On 16 November 2012 10:09, Andreas Kolbe jayen466@gmail.com wrote:
On Fri, Nov 16, 2012 at 7:57 AM, Gordon Joly gordon.joly@pobox.com wrote:
On 15/11/12 12:18, Andreas Kolbe wrote:
CIPR CEO Jane Wilson added: 'I recognise that it can be a frustrating process for any organisation with inaccurate information on the site.
'Wikipedia is working on the speed and ease with which simple factual inaccuracies can be amended without compromising the strong stance on conflict. I look forward to the CIPR working with the community more closely on this.'
Can we assume that printed inaccuracies don't figure here? The Oxford Dictionary of Biography and Encyclopaedia Britannica come to mind. At least with (daily) newspapers, corrections can appear in print the next day. With Private Eye, it will take two weeks at least.
You cannot compare the tripe that gets put into Wikipedia with the occasional error that might slip through in Britannica or the ODB. It's worse than the worst tabloid, and that will remain so at least until Wikipedia has flagged revisions.
Indeed the comparisons are not at all valid (neither with traditional reference works, with their infrequent updates - the ODNB does some - nor with traditional media). If they were, we would be arguing in the terms that newspapers with the largest circulations should also be the most careful with BLP material; which is not the case. So perhaps we should desist from making them.

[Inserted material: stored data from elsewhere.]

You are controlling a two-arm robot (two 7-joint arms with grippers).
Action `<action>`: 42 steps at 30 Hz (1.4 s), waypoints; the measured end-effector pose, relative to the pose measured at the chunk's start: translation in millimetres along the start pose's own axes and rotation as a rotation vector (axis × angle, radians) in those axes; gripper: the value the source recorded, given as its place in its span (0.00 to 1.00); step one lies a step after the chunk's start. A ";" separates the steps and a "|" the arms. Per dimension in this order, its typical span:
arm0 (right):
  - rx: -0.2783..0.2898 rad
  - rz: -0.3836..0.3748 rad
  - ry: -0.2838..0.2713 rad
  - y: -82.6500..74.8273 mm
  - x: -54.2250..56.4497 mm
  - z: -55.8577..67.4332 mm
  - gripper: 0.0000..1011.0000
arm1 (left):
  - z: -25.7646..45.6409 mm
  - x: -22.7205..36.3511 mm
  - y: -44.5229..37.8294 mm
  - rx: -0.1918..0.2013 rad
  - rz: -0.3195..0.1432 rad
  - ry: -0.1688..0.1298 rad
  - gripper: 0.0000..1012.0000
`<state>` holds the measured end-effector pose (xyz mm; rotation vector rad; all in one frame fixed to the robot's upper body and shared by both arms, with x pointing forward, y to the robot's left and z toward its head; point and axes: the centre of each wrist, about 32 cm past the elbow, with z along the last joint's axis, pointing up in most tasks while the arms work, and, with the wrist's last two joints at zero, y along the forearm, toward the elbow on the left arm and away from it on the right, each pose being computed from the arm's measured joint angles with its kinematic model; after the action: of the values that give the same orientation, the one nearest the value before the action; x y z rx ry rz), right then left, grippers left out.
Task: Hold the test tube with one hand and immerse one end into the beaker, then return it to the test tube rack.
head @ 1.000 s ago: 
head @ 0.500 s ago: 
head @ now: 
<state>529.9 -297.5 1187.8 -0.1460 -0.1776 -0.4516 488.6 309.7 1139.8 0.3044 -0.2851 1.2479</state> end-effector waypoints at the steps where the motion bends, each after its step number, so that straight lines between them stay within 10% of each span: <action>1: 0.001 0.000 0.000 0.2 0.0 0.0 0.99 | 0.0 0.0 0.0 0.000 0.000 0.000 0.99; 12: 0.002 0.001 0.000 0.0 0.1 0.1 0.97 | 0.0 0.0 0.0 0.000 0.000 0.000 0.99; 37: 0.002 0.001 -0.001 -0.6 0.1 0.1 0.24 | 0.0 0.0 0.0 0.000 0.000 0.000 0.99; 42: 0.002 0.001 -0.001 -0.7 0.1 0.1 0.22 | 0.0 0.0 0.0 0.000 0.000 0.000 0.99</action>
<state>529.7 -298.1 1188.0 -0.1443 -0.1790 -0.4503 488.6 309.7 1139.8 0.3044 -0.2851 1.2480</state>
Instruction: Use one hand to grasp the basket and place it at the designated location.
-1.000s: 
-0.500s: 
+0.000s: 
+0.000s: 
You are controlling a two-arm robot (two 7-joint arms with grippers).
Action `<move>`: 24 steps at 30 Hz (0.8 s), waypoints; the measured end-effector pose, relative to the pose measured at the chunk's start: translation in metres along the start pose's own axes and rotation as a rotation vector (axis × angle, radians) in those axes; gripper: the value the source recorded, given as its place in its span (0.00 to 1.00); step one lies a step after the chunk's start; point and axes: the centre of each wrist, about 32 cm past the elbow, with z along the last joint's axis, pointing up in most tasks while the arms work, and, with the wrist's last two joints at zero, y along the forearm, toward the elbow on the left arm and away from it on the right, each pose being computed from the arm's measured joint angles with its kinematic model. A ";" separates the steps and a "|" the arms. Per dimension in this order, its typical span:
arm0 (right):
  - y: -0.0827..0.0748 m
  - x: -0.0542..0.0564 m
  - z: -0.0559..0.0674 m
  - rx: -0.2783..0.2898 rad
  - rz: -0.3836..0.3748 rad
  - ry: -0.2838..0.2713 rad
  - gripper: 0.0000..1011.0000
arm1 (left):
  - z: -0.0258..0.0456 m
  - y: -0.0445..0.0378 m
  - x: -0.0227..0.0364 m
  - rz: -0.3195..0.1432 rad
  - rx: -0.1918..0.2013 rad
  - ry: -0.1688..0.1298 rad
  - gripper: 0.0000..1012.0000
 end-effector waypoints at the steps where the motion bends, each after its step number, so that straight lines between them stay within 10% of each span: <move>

In the future, WP will have to deal with the technical possibilities (various kinds of page protection, revision control, noindexing of pages, and "push" queues of "complaints"). One scenario is that the WMF makes those technicallly available on all its wikis, and the communities then work out the required mixture. The current situation on enWP with respect to revision control is more like a familiar "allowing the best to get in the way of the good".